Farmers raise cacao trees by first setting out cacao seeds in fiber baskets or plastic bags. It takes only a few months for the seeds to sprout and grow into seedlings that are then transplanted among the mother trees. In time, each seedling grows into a magnificent tree with large, glossy red leaves that gradually turn green as the tree matures.

Although wild cacao trees can grow to a height of more than 50 feet, cultivated trees are usually in the 15- to 25-foot range. It usually takes a new cacao tree about five years to begin producing the fruit that holds the valuable cacao seeds.

Unlike most fruit trees in the United States, the cacao tree sprouts flowers and seed pods from its trunk and main branches. A typical cacao tree sprouts thousands of small, waxy, pink or white blossoms, although only 3 to 10 percent of these will eventually produce fully mature fruit. A healthy, productive tree can yield up to 2,000 pods a year. Another feature of the evergreen cacao tree is that it produces fruit year-round, so it is typically host to blossoms, unripened fruit, and fully mature seed pods all at the same time. The blossoms sprout from "cushions" that are clustered together on the trunk and main branches.

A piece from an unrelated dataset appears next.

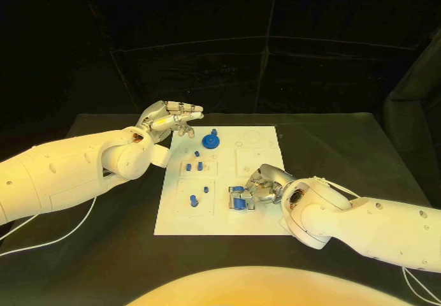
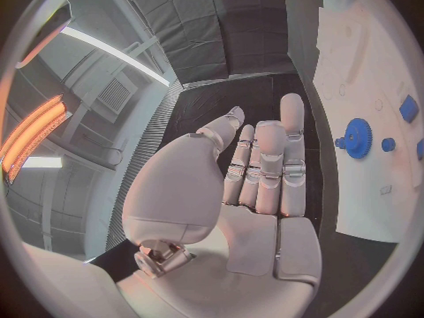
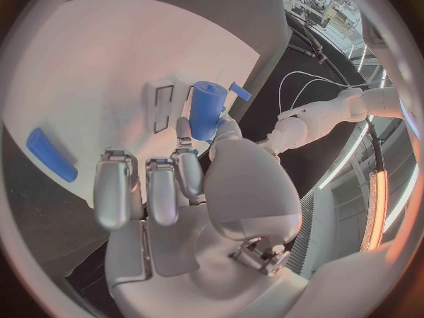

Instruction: Assemble the parts on the task board

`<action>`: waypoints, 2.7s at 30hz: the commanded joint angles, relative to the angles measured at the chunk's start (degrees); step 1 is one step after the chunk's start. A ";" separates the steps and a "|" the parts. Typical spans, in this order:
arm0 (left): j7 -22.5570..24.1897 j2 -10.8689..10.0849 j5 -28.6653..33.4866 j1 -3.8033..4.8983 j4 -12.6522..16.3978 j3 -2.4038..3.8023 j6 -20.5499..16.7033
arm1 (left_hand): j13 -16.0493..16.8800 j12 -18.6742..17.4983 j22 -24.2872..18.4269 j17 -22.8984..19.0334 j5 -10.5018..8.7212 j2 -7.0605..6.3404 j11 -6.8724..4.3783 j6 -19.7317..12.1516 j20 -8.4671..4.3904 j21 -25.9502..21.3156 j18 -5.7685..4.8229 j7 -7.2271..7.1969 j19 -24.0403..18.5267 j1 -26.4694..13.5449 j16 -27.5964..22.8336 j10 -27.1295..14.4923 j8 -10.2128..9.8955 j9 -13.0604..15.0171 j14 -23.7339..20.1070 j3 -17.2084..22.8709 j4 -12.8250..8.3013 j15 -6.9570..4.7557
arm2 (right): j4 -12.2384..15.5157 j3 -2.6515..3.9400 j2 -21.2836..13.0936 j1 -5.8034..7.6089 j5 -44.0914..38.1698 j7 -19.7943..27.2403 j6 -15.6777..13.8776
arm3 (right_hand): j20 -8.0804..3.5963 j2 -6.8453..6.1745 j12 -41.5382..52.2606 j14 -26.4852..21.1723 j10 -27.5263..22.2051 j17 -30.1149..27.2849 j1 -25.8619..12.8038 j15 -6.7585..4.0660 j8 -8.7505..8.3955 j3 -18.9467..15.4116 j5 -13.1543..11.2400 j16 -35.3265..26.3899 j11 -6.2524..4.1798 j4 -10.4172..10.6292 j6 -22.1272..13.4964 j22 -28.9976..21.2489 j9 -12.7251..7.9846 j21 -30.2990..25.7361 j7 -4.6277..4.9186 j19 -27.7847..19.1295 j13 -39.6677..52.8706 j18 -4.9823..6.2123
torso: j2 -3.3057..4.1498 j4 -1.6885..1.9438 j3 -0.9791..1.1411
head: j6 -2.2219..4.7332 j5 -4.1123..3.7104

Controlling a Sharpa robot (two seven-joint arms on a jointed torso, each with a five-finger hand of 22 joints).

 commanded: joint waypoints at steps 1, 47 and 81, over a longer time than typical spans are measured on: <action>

There are many varieties of cacao, and the trees cross-pollinate freely, but they fall into three basic types:

  • Criollo. The cacao considered to produce the best chocolate, criollo pods are soft and thin-skinned, with a light color and a pleasant aroma.
  • Forastero. The most common and easiest-to-cultivate variety, forastero cacao trees produce the most pods, which are thick-walled, have a pungent aroma, and produce a more bitter chocolate.
  • Trinitario. A natural cross of criollo and forastero, trinitario cacao blends the greater hardiness of the forastero tree with the milder and more aromatic flavor of the criollo beans.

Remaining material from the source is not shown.